■ **EXERCISE OBJECTIVE**
Can you pull out each line of the data below that includes the word "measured"?

■ **DATASET CONTENT**

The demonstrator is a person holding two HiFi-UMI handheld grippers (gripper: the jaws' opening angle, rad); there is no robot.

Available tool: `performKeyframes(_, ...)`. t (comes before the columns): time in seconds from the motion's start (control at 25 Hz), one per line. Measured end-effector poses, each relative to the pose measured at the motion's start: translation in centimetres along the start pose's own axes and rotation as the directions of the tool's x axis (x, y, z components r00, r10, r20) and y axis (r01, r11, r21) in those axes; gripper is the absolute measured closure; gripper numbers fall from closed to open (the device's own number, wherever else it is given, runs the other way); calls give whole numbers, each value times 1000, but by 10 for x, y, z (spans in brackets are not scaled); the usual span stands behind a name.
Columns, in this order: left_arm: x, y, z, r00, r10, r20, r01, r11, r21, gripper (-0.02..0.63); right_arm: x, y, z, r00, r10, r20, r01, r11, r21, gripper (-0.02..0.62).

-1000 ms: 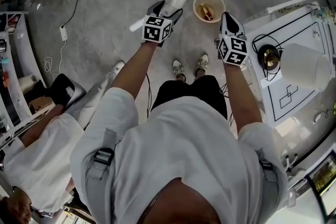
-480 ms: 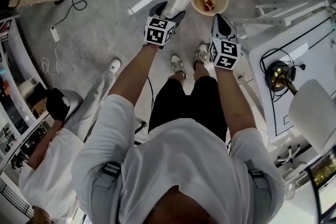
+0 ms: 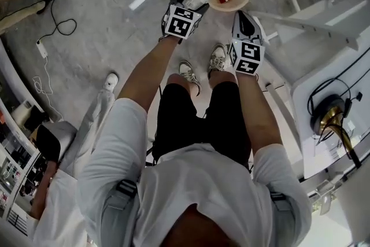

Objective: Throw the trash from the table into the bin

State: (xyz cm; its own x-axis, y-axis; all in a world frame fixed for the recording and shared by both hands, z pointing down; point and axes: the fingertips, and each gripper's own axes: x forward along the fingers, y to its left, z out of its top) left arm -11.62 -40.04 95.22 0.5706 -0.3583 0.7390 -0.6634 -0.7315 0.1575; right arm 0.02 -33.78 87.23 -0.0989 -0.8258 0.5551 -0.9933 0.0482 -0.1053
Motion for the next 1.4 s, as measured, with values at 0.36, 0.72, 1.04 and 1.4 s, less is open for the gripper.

■ **EXERCISE RESULT**
Available tool: `performKeyframes(_, ...)`. t (comes before the columns): time in seconds from the motion's start (control at 25 Hz), one per line. Measured end-effector poses, each relative to the pose measured at the motion's start: translation in centimetres along the start pose's own axes and rotation as the directions of the tool's x axis (x, y, z components r00, r10, r20) and y axis (r01, r11, r21) in those axes; gripper is the absolute measured closure; gripper numbers fall from closed to open (the device's own number, wherever else it is given, runs the other way); calls give whole numbers, each value times 1000, but by 10 for x, y, z (spans in brackets are not scaled); the usual span stands behind a name.
Motion for the next 1.4 s, as measured, with values at 0.36, 0.72, 1.04 and 1.4 s, less is open for the gripper.

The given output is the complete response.